The observations that have been approved are shared as open data on Global Biodiversity Information Facility (GBIF). The dataset comprises approximately 82 million occurrences, 19 million annotated photos and 69,000 annotated sound recordings. Observation.org is the third largest publisher of the world on GBIF.

== Use of Observation.org data ==

As of December 2023, more than 1,700 research results have been published that cite the Observation.org dataset on GBIF, often in the fields of ecology, conservation, and climate change. This research includes for example the discovery of new species for a country , documentation of changes in behavior, monitoring invasive alien species, finding causes of local extinction and tracking zoonoses such as Avian influenza. Other examples are the integration of nature data into national research programmes and European biodiversity projects. The annotated Observation.org photos are used to train automatic species recognition models.
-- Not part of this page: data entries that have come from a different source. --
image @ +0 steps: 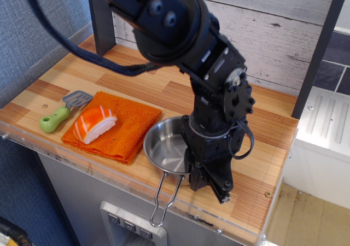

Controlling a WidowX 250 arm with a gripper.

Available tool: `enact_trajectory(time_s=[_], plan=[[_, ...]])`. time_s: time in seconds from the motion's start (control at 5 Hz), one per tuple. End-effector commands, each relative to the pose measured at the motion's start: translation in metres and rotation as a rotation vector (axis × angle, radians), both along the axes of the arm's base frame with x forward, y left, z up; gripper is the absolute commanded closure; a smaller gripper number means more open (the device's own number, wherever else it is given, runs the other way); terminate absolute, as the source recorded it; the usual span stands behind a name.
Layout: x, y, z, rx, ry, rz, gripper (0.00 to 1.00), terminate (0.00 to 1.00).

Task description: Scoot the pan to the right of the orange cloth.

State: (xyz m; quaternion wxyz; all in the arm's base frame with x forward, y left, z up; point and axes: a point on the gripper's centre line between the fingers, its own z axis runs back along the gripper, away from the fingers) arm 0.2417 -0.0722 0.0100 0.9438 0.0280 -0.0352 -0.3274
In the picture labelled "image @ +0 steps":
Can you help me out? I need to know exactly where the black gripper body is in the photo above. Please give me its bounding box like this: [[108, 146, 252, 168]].
[[182, 115, 245, 204]]

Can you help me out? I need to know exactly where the dark grey left post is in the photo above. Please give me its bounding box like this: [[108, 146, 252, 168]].
[[89, 0, 116, 56]]

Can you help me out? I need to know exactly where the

Users of Observation.org regularly participate in Bioblitzes to collaboratively collect nature observations. Examples of these Bioblitzes are the City Nature Challenge, the Biomaratón de Otoño in Spain and the annual ICA Biodiversity Challenge Bioblitz; organized among ICA-affiliated European universities, which is an event where participating universities compete to record the highest number of species on their campuses to raise awareness for biodiversity.

In 2025 the German Robert Koch Institute started a cooperation project ZEMEKI with Observation.org to evaluate the spread of ticks and mosquitos as carriers of diseases. The focus is on the tiger mosquito, a disease vector for Dengue and Chikungunya.

==Public perception==

- The UK Centre for Ecology & Hydrology recommends the app ObsIdentify beside others for detection of alien species.
- As apps for identification NatureSpot recommends Seek and ObsIdentify.
- The Sussex Wildlife Trust finds that ObsIdentify works particularly well with invertebrates.
- ObsIdentify, iNaturalist, Seek, iRecord and Picture This are the favorite identifying apps for the Natural History Society of Northumbria (NHSN)
- Birdwatch (magazine) UK draws a positive conclusion after testing ObsIdentify. It is easy to use and provides a lot of information.

== International names ==

In the Netherlands, Observation.org is primarily known as Waarneming.nl. In the Dutch Caribbean, the name Observation.org is used. In Belgium, the platform is primarily known as Waarnemingen.be (Flanders) and Observations.be (Wallonia).